El bautismo nos dice “si crees, tan cierto como que el agua ha pasado sobre tu cuerpo, la sangre de Cristo y el flujo de mi Espíritu han pasado sobre tu alma”, la santa cena nos dice “tan cierto como que este pan y este vino alimentan tu cuerpo, Cristo es el alimento de tu alma”. Estos medios nos permiten acceder a las riquezas que están en Cristo.

Ahí tienes los medios que Dios eligió para hacer crecer al cristiano. No hay secretos, son medios ordinarios que aportan una gracia extraordinaria cuando el Espíritu los utiliza para hacer nacer y crecer la fe en nosotros.

La Perseverancia

“Sí, pero eso no cambia en nada mi problema” me dirás. Tal vez, tú ya escuchas la Palabra con fe, ya recibiste el bautismo y crees en la promesa que ello significa. Tal vez, también tomas la santa cena regularmente. Pero todo eso no “cambia nada”. 

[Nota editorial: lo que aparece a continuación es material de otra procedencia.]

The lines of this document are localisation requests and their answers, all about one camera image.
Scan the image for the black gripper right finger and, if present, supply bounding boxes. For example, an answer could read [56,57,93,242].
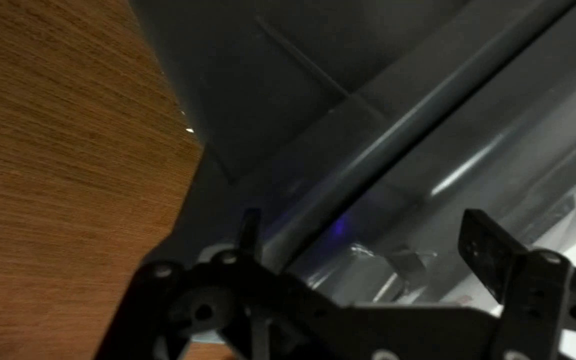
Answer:
[459,207,576,360]

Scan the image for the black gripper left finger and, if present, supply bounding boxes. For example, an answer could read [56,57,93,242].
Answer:
[94,206,345,360]

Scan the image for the black wheeled bin body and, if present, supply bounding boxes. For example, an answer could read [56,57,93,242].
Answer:
[130,0,576,272]

Dios obra de una manera particular. Si pensara en la semana pasada, no tendría precisamente la impresión de haber crecido en fe. Sin embargo, si pensara en el año pasado, puedo ver el progreso y como Dios estaba obrando. Recordemos que Dios hace una obra a largo plazo con nosotros, cuando utilizamos con fe sus medios de gracia. 

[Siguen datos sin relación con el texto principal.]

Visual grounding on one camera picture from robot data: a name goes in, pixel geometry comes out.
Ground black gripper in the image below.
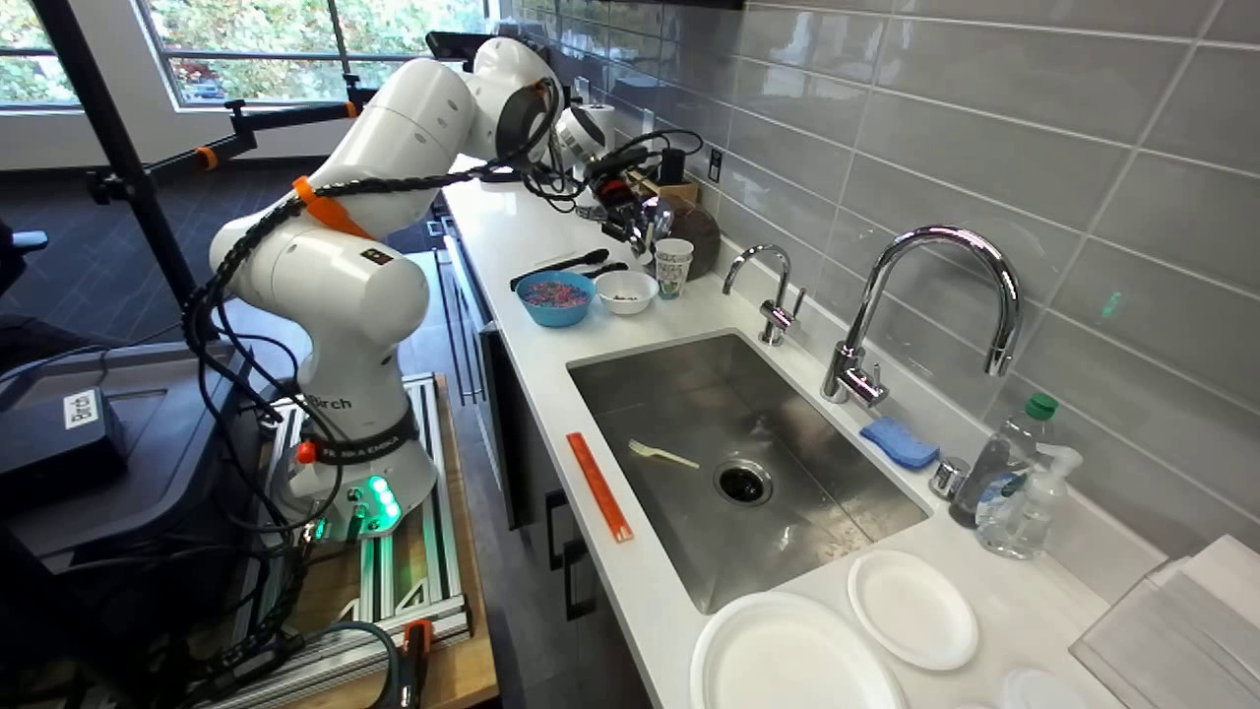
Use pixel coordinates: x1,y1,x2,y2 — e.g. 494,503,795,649
588,163,678,262

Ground colourful gravel beads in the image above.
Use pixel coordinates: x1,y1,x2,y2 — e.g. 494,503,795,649
522,276,589,314

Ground white bowl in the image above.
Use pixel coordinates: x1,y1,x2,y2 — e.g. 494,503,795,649
589,267,660,318

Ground blue plastic bowl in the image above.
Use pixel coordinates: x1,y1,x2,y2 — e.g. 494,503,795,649
511,267,599,333

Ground patterned paper cup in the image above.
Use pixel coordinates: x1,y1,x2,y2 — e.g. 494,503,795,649
649,233,696,304

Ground black utensil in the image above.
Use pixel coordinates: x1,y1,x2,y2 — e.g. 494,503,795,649
506,243,630,289

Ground small chrome faucet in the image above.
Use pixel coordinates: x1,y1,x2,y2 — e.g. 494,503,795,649
719,239,807,351

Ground cream plastic fork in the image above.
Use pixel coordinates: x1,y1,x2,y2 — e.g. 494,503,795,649
624,436,703,473

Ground orange strip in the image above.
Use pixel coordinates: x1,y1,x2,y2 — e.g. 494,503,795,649
561,431,639,547

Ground tall chrome faucet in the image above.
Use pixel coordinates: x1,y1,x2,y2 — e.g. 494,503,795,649
820,222,1029,409

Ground stainless steel sink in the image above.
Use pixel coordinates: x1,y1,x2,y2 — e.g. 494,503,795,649
561,327,933,620

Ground blue sponge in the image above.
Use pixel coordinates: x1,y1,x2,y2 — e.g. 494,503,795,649
857,415,946,473

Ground soap bottle with green cap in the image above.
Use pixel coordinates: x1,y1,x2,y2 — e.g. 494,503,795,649
947,390,1064,534

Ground large white plate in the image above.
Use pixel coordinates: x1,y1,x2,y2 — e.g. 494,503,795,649
689,587,904,709

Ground small white plate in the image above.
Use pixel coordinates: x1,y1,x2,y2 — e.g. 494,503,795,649
841,543,985,679

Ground clear pump bottle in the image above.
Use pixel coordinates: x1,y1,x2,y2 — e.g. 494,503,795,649
975,442,1085,562

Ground black tripod pole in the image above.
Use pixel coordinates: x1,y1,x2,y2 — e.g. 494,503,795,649
30,0,221,347

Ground black equipment box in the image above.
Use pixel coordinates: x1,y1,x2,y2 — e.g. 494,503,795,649
0,339,261,562

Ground black cable bundle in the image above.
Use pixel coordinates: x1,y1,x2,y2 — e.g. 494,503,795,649
182,123,711,569

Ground orange cable strap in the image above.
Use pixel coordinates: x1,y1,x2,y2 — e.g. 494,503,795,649
288,174,372,243

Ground wooden cart with aluminium frame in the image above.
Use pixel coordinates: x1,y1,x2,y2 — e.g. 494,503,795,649
250,369,505,709

No seamos como Naamán, el leproso, que estaba decepcionado de que le dieran un medio tan simple, tan ordinario para solucionar su problema que le parecía tan grande (2 Reyes 5). Dios busca enseñarnos la humildad y la fe dándonos medios tan ordinarios, ahí donde nos gustaría chispas, ruido y espectacularidad. 

¿Cómo vencer tu pecado? Persevera con fe en estos medios ordinarios que Dios te da, y responde con fe a esas promesas mediante la oración, el ayuno y todas las otras disciplinas espirituales. Yo lo puedo asegurar, porque yo lo vivo: ¡si funciona! Pero, no es un método milagroso instantáneo, es algo mucho mejor: un trabajo profundo de Dios por medio de su Espíritu.